Jean-Pierre Denis a tenu tête à « Checknews », disant leur fait à ces commissaires politiques sur son compte twitter avec fermeté, précision et humour. Sa détermination a payé. L’affaire a suscité une petite tempête sur les réseaux sociaux. Et, de piteuse manière, le service de Libération a dû s’excuser ou, plus exactement, a fait semblant de s’amender. La cellule de « fact checking » a multiplié les explications biscornues pour ne pas avouer qu’elle s’était adonnée à une pratique délatrice relevant de la censure. Elle a soutenu que le texte de Jean-Pierre Denis était « partiellement faux » et « incomplet » tout en confessant sa « maladresse » et en promettant de mieux faire la prochaine fois.
Les décodeurs de Libération se sont simplement permis de déterminer quelle interprétation on peut faire d’un amendement, et laquelle on doit proscrire.

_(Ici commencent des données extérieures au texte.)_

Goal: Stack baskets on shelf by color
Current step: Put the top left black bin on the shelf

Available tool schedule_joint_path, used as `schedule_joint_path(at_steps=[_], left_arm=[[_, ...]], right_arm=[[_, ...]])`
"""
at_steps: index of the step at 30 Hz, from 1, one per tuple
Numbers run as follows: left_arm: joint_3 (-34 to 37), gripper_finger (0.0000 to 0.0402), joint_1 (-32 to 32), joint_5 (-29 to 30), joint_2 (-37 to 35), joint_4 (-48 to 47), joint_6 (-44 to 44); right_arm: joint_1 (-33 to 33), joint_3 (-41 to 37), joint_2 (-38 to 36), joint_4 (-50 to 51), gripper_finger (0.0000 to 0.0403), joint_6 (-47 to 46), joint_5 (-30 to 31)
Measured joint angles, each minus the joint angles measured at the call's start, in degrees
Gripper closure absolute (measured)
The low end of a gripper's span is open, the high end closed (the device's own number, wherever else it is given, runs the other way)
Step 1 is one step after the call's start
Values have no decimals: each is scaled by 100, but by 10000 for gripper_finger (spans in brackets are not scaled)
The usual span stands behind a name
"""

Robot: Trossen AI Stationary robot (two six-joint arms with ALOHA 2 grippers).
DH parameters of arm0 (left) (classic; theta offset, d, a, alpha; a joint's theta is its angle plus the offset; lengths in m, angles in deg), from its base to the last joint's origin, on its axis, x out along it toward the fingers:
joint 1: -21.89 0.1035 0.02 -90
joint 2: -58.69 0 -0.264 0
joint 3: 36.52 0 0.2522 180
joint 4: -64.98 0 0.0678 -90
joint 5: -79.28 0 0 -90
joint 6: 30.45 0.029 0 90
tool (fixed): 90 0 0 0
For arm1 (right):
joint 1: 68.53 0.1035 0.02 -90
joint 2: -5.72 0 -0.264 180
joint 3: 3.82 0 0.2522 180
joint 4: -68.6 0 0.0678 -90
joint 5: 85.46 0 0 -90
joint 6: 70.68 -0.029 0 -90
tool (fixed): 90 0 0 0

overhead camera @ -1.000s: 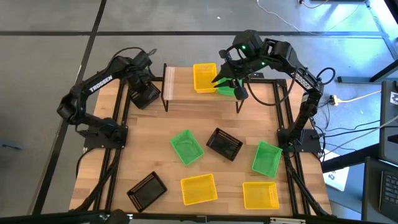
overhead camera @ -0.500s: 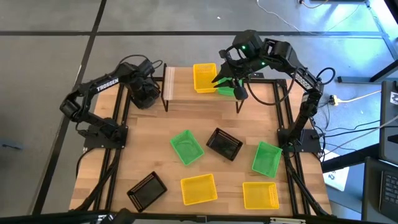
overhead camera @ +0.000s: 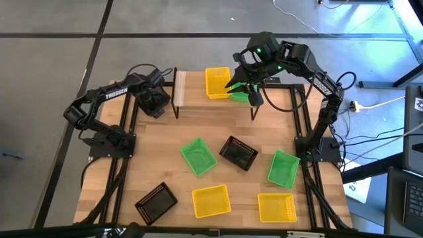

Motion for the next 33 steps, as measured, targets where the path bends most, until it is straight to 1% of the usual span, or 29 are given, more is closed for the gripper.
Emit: schedule_joint_path(at_steps=[19, 21, 25, 29, 33], left_arm=[[733, 343, -3, 37, -2, 734, -33], [748, 352, -4, 38, -2, 739, -63], [748, 392, -26, 65, -10, 742, -213], [732, 399, -24, 78, -193, 692, -330], [487, 400, -24, 57, -522, 386, -569]], right_arm=[[0, 0, 0, -124, 313, 0, 2], [0, 0, 0, -124, 313, 0, 2], [0, 0, 2, -124, 313, 0, 2], [0, 0, 2, -124, 313, 0, 4], [0, 0, 2, -124, 313, 0, 7]])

Il s’agissait, concrètement, de fixer les termes du débat public
et d’indiquer les bornes qu’il ne fallait pas franchir. Libération lançait ici
un rappel à l’ordre.
Une police de la pensée
Les « vérificateurs » ne sont pas toujours neutres et certains se comportent objectivement comme une police de la pensée. Souvent, cette dernière a pour fonction d’empêcher de dire ouvertement ce que le régime cherche à faire discrètement, sans l’avouer, sans l’assumer. On retrouve la question
des formes nouvelles de la censure et du dispositif qui rend possible son application. Les réseaux sociaux ont contribué un temps à désenclaver l’espace public d’un système médiatique autoritaire qui entend tenir le débat collectif dans des paramètres très serrés.
Mais certains journaux, aujourd’hui, au nom de leur « crédibilité médiatique » s’emploient en réalité à reprendre le contrôle du débat public. À travers eux, le régime diversitaire retrouve le pouvoir de désigner les contradicteurs légitimes et ceux qui ne le sont pas.
Il arrive aussi que les réseaux sociaux se permettent tout simplement de bannir des courants de pensée, en les accusant d’entretenir la « haine » comme, autrefois, on accusait un ennemi du régime d’être contre- révolutionnaire. Au Canada, de plus en plus de journaux traitent le concept d’immigration illégale comme un terme relevant des « fake news ». Seul le terme immigration irrégulière serait autorisé. On pourrait multiplier les exemples. De quelle manière mettre en récit le cours des événements ? Cette question est au cœur de l’expérience démocratique. On ne saurait confier à quiconque le pouvoir de déterminer pour tous le sens de l’histoire, comme si certains en avaient une connaissance intime, privilégiée, et exclusive. ■
Mathieu Bock-Côté est docteur en sociologie, chargé de cours aux HEC à Montréal et chroniqueur au Journal de Montréal et à Radio-Canada. Ses travaux portent principalement sur le multiculturalisme, les mutations de la démocratie contemporaine et la question nationale québécoise. Il est l’auteur d’Exercices politiques (éd. VLB, 2013), de Fin de cycle: aux origines du malaise politique québécois (éd. Boréal, 2012) et de La dénationalisation tranquille (éd. Boréal, 2007). Ses derniers livres : Le multiculturalisme comme religion politique, aux éditions du Cerf [2016] et le Le Nouveau Régime (Boréal, 2017).